YOUR TASK
Only the text of the entries below should be returned, exactly as given, without pictures.

EXERCISE INPUTS
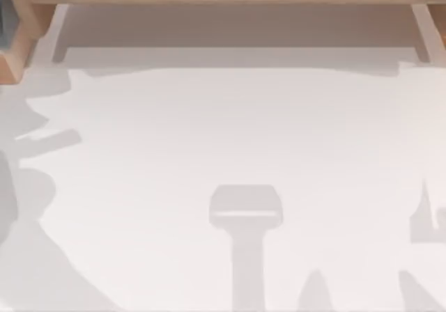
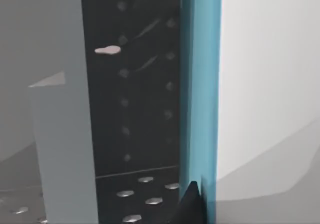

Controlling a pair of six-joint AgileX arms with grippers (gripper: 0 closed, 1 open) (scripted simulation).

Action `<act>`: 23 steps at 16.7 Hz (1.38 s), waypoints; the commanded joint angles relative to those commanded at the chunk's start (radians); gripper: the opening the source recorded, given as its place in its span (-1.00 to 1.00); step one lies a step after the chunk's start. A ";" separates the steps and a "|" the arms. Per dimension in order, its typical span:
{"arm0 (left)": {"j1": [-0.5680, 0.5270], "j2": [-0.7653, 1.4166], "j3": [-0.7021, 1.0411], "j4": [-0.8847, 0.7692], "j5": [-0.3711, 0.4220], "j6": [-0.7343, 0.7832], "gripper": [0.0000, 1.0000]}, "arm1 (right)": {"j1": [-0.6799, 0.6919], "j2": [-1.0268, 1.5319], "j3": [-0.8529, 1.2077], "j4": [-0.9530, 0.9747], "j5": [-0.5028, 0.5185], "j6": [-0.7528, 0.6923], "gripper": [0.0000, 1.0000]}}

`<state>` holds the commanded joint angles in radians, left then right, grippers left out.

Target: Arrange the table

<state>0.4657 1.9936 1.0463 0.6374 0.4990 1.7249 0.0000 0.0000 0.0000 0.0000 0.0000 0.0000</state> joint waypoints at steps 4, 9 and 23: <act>0.000 0.000 0.000 0.000 0.000 0.000 -0.40 | 0.000 0.000 0.000 0.000 0.000 0.000 1.00; 0.000 0.000 0.000 0.000 0.000 0.000 0.36 | 0.000 0.000 0.000 0.000 0.000 0.000 1.00; 0.003 -0.003 -0.004 0.000 0.001 0.000 1.00 | 0.000 0.000 0.000 0.000 0.000 0.000 1.00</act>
<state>0.4689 1.9903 1.0424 0.6377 0.5003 1.7245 0.0000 0.0000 0.0000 0.0000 0.0000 0.0000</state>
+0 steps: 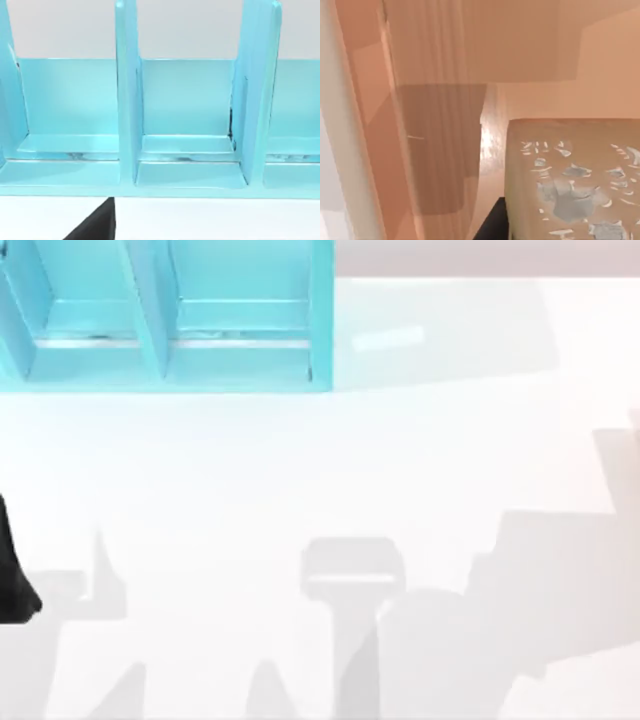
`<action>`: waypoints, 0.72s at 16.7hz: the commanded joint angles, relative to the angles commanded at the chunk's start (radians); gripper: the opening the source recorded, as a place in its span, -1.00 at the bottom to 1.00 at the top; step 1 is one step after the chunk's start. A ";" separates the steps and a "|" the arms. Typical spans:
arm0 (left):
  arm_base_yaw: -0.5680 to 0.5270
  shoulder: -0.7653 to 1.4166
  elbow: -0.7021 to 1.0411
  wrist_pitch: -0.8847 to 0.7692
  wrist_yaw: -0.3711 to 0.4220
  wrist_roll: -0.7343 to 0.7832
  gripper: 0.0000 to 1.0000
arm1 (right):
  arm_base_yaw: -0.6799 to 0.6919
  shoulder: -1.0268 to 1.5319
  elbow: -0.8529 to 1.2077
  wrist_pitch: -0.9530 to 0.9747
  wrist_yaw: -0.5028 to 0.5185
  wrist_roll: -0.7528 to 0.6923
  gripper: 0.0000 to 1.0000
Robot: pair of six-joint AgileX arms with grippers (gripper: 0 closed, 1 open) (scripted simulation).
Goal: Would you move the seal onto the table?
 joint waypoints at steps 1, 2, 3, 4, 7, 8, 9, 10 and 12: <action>0.000 0.000 0.000 0.000 0.000 0.000 1.00 | 0.048 -0.018 0.032 -0.055 0.000 0.058 -1.00; 0.000 0.000 0.000 0.000 0.000 0.000 1.00 | 0.096 -0.040 0.060 -0.109 -0.002 0.110 -1.00; 0.000 0.000 0.000 0.000 0.000 0.000 1.00 | 0.142 -0.064 0.081 -0.159 -0.005 0.153 -1.00; 0.000 0.000 0.000 0.000 0.000 0.000 1.00 | 0.184 -0.091 0.096 -0.204 -0.010 0.185 -1.00; 0.000 0.000 0.000 0.000 0.000 0.000 1.00 | 0.274 -0.162 0.116 -0.302 -0.026 0.223 -1.00; 0.000 0.000 0.000 0.000 0.000 0.000 1.00 | 0.290 -0.179 0.118 -0.319 -0.030 0.222 -1.00; 0.000 0.000 0.000 0.000 0.000 0.000 1.00 | 0.297 -0.187 0.118 -0.327 -0.032 0.220 -1.00; 0.000 0.000 0.000 0.000 0.000 0.000 1.00 | 0.297 -0.187 0.118 -0.328 -0.032 0.220 -1.00; 0.000 0.000 0.000 0.000 0.000 0.000 1.00 | 0.297 -0.187 0.118 -0.328 -0.032 0.220 -1.00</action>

RESULT BELOW
Controlling a pair of six-joint AgileX arms with grippers (gripper: 0 closed, 1 open) (scripted simulation).

Action `<act>`: 23 steps at 16.7 Hz (1.38 s), waypoints; the commanded joint angles relative to those commanded at the chunk's start (radians); gripper: the opening the source recorded, given as its place in its span (-1.00 to 1.00); step one lies a step after the chunk's start. A ";" separates the steps and a "|" the arms. Per dimension in order, its typical span:
{"arm0 (left)": {"j1": [-0.5680, 0.5270], "j2": [-0.7653, 1.4166], "j3": [-0.7021, 1.0411], "j4": [-0.8847, 0.7692], "j5": [-0.3711, 0.4220], "j6": [-0.7343, 0.7832], "gripper": [0.0000, 1.0000]}, "arm1 (right)": {"j1": [-0.6799, 0.6919], "j2": [-1.0268, 1.5319], "j3": [-0.8529, 1.2077], "j4": [-0.9530, 0.9747], "j5": [-0.5028, 0.5185], "j6": [-0.7528, 0.6923], "gripper": [0.0000, 1.0000]}}

`<state>` holds the commanded joint angles in radians, left then right, grippers left out.

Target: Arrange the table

<state>0.4657 1.9936 1.0463 0.6374 0.4990 1.7249 0.0000 0.0000 0.0000 0.0000 0.0000 0.0000</state> joint waypoints at steps 4, 9 and 23: <act>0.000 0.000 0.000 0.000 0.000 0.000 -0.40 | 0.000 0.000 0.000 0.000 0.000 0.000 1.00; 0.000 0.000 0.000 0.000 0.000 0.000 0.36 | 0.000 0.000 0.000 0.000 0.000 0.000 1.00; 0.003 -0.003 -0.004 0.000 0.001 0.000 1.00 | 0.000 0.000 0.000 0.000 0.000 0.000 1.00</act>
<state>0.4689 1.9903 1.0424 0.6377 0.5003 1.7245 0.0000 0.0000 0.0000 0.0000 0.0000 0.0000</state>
+0 steps: 
`<action>`: waypoints, 0.72s at 16.7hz: the commanded joint angles, relative to the angles commanded at the chunk's start (radians); gripper: the opening the source recorded, as a place in its span, -1.00 at the bottom to 1.00 at the top; step 1 is one step after the chunk's start. A ";" separates the steps and a "|" the arms. Typical spans:
arm0 (left):
  arm_base_yaw: -0.5680 to 0.5270
  shoulder: -0.7653 to 1.4166
  elbow: -0.7021 to 1.0411
  wrist_pitch: -0.8847 to 0.7692
  wrist_yaw: -0.3711 to 0.4220
  wrist_roll: -0.7343 to 0.7832
  gripper: 0.0000 to 1.0000
arm1 (right):
  arm_base_yaw: -0.6799 to 0.6919
  shoulder: -1.0268 to 1.5319
  elbow: -0.8529 to 1.2077
  wrist_pitch: -0.9530 to 0.9747
  wrist_yaw: -0.5028 to 0.5185
  wrist_roll: -0.7528 to 0.6923
  gripper: 0.0000 to 1.0000
Robot: pair of six-joint AgileX arms with grippers (gripper: 0 closed, 1 open) (scripted simulation).
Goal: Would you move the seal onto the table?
 joint waypoints at steps 1, 2, 3, 4, 7, 8, 9, 10 and 12: <action>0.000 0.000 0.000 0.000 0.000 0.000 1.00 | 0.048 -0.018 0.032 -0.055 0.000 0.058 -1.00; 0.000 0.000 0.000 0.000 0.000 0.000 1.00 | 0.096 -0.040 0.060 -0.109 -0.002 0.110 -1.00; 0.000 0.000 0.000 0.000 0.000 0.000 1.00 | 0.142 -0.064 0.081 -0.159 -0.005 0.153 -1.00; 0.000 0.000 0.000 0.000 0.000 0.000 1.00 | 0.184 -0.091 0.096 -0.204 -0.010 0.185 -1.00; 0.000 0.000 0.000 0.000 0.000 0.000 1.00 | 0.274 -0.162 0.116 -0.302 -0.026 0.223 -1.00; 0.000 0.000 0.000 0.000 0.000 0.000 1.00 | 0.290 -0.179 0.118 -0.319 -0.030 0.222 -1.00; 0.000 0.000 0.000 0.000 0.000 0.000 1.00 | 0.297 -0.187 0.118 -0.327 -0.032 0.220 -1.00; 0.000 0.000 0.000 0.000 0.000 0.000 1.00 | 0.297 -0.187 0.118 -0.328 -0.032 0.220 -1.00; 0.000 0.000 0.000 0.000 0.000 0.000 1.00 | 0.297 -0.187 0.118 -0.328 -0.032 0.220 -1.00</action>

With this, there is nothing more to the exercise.